--- What is being asked ---
In the records below, the line with "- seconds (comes" opens the range and the line with "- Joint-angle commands" closes it; print that range exactly and nothing else.

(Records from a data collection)
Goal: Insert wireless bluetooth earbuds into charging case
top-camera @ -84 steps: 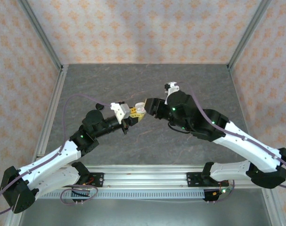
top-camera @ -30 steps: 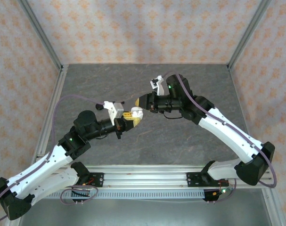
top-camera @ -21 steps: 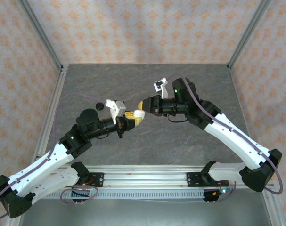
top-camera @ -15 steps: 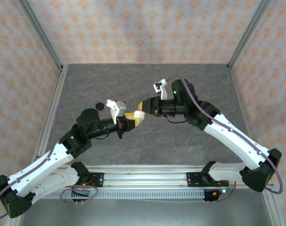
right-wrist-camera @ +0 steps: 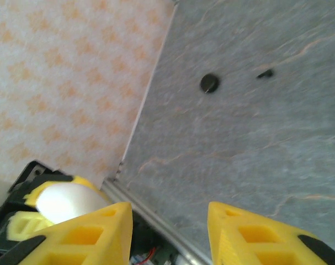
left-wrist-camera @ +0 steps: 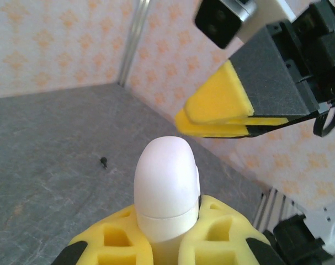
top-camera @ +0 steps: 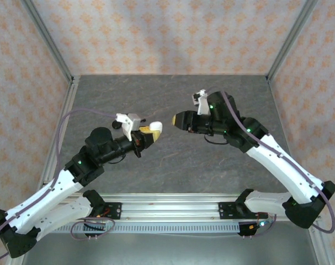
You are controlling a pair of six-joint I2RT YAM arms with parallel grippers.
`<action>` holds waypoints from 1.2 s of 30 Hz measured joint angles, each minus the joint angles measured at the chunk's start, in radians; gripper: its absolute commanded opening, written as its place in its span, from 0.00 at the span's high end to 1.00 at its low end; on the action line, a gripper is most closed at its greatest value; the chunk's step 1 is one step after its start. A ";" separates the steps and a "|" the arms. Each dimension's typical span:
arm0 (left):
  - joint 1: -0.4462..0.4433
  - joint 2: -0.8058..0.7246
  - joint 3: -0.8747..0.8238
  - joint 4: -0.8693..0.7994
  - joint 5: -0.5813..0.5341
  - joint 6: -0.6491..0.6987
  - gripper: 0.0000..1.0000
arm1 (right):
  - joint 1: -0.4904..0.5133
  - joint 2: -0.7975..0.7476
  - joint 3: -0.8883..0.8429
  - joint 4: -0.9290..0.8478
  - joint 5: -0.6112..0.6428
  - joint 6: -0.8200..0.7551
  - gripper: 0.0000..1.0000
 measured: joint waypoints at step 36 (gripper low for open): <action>0.133 1.304 0.734 -0.152 -0.029 -0.137 0.94 | -0.157 -0.315 -0.451 -0.104 0.177 0.154 0.50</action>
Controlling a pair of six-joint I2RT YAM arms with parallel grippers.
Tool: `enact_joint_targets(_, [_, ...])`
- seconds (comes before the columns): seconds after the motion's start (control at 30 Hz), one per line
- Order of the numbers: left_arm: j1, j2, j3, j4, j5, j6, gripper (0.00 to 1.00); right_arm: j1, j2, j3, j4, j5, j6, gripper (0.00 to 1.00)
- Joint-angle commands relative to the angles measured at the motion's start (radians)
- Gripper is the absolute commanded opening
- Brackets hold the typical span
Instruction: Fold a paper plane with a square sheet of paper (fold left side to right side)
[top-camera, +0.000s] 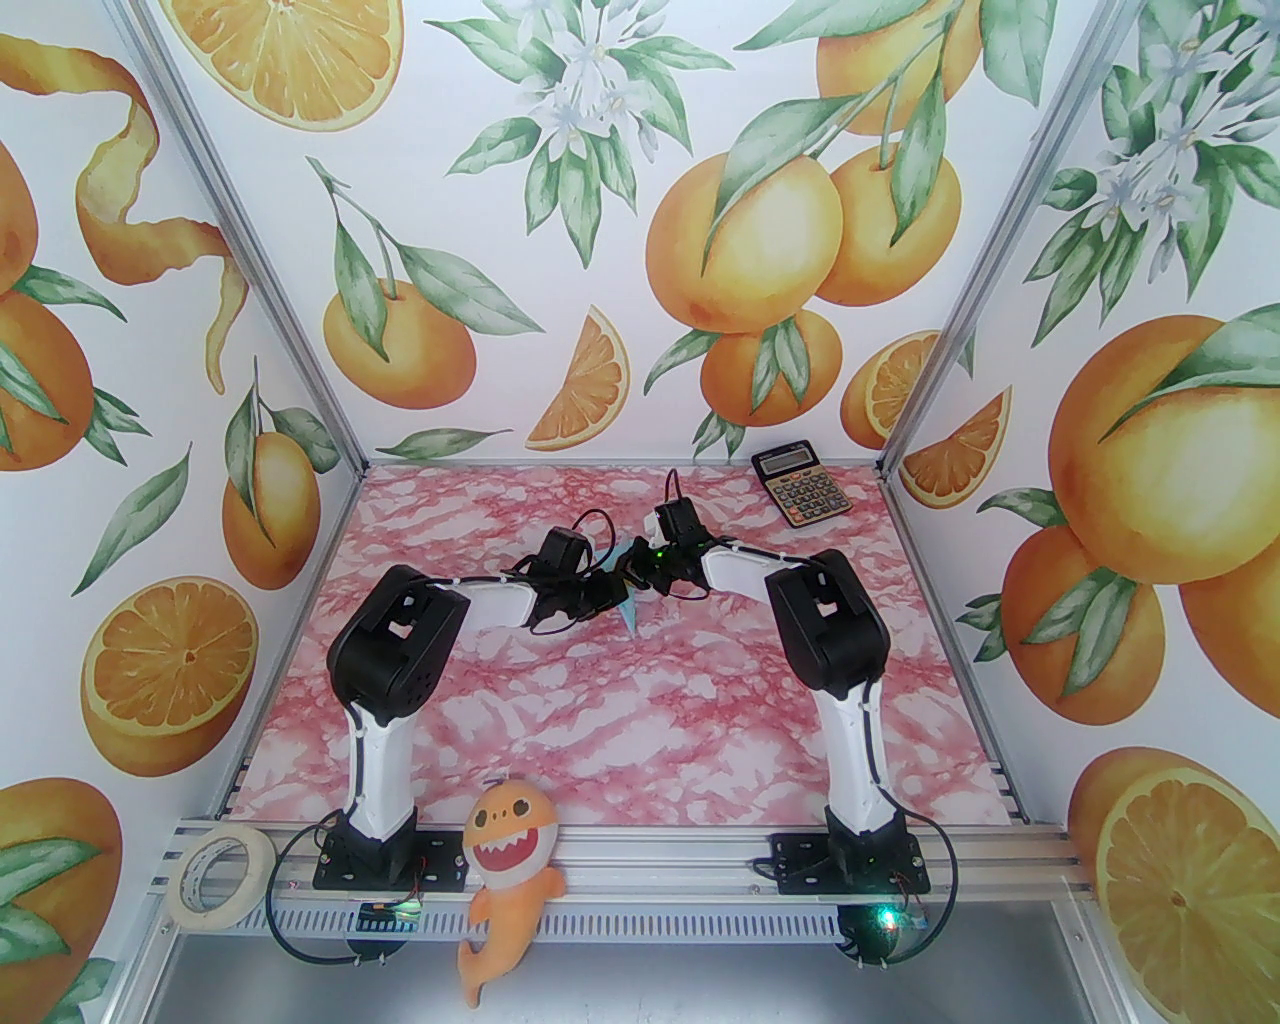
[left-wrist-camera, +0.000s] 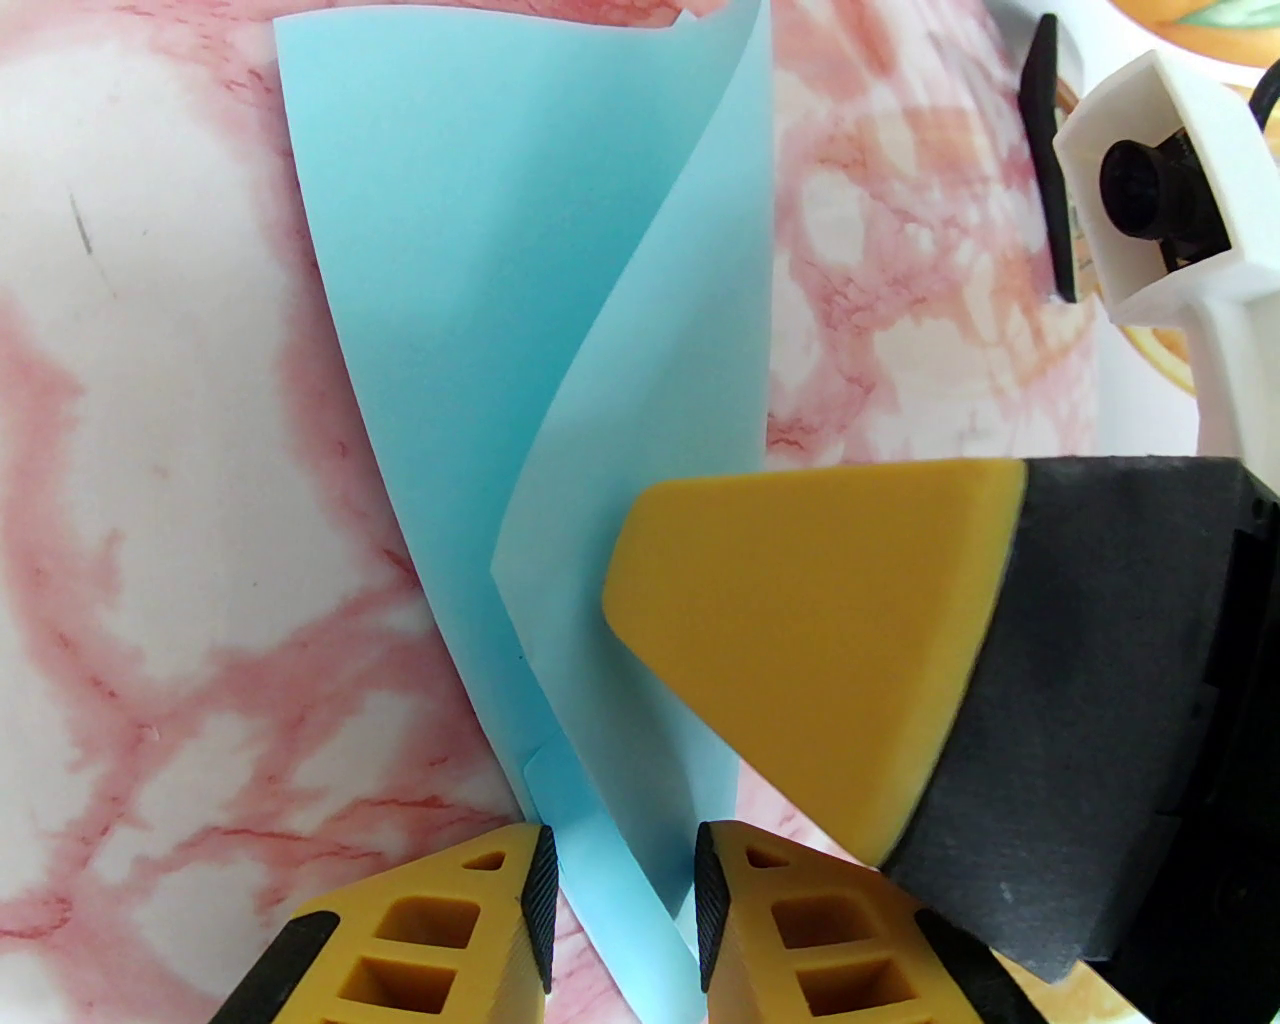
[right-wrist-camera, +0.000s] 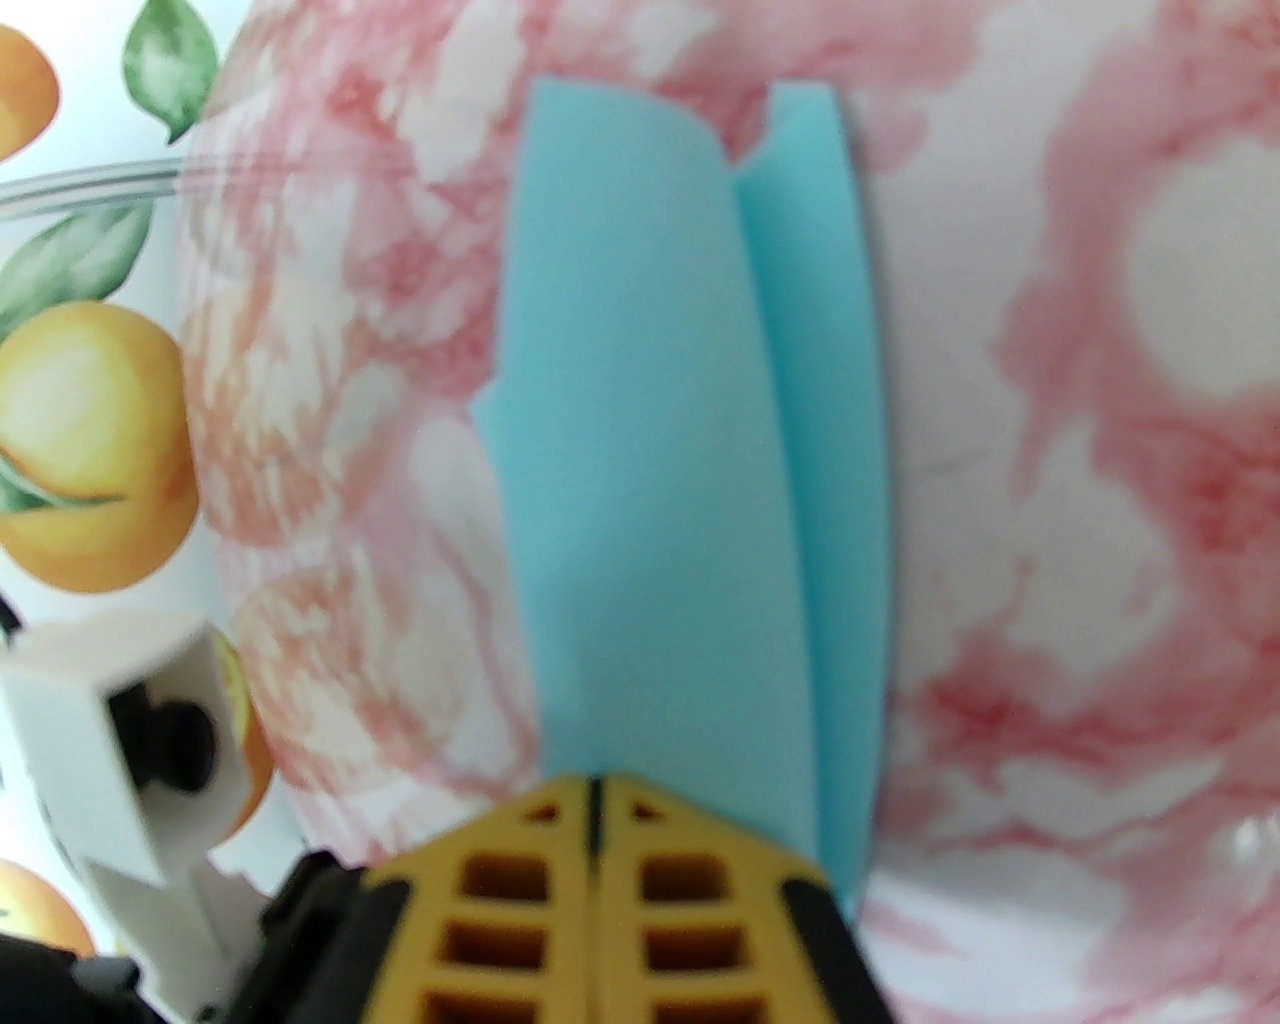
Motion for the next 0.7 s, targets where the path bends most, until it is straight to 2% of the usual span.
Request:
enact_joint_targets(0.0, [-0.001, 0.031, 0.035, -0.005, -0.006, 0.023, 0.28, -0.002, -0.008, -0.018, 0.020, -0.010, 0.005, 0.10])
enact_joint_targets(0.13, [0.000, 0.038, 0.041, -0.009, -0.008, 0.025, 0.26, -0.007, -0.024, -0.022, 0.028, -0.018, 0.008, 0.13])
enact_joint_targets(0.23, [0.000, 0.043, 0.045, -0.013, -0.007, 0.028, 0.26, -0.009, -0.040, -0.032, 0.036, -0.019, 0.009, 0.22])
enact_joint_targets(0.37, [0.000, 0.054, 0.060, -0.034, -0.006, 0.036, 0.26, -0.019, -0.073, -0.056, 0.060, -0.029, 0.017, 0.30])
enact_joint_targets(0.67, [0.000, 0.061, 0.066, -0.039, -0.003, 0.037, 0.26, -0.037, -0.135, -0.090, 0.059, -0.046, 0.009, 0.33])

--- Task answer ---
- seconds (comes before the columns): seconds after the motion's start (control at 30 Hz), one per line
- Order of the numbers: left_arm: j1, j2, j3, j4, j5, j6, gripper (0.00 to 1.00); right_arm: j1, j2, j3, j4, j5, j6, gripper (0.00 to 1.00)
- Joint-angle commands relative to the angles measured at the motion's start (radians)

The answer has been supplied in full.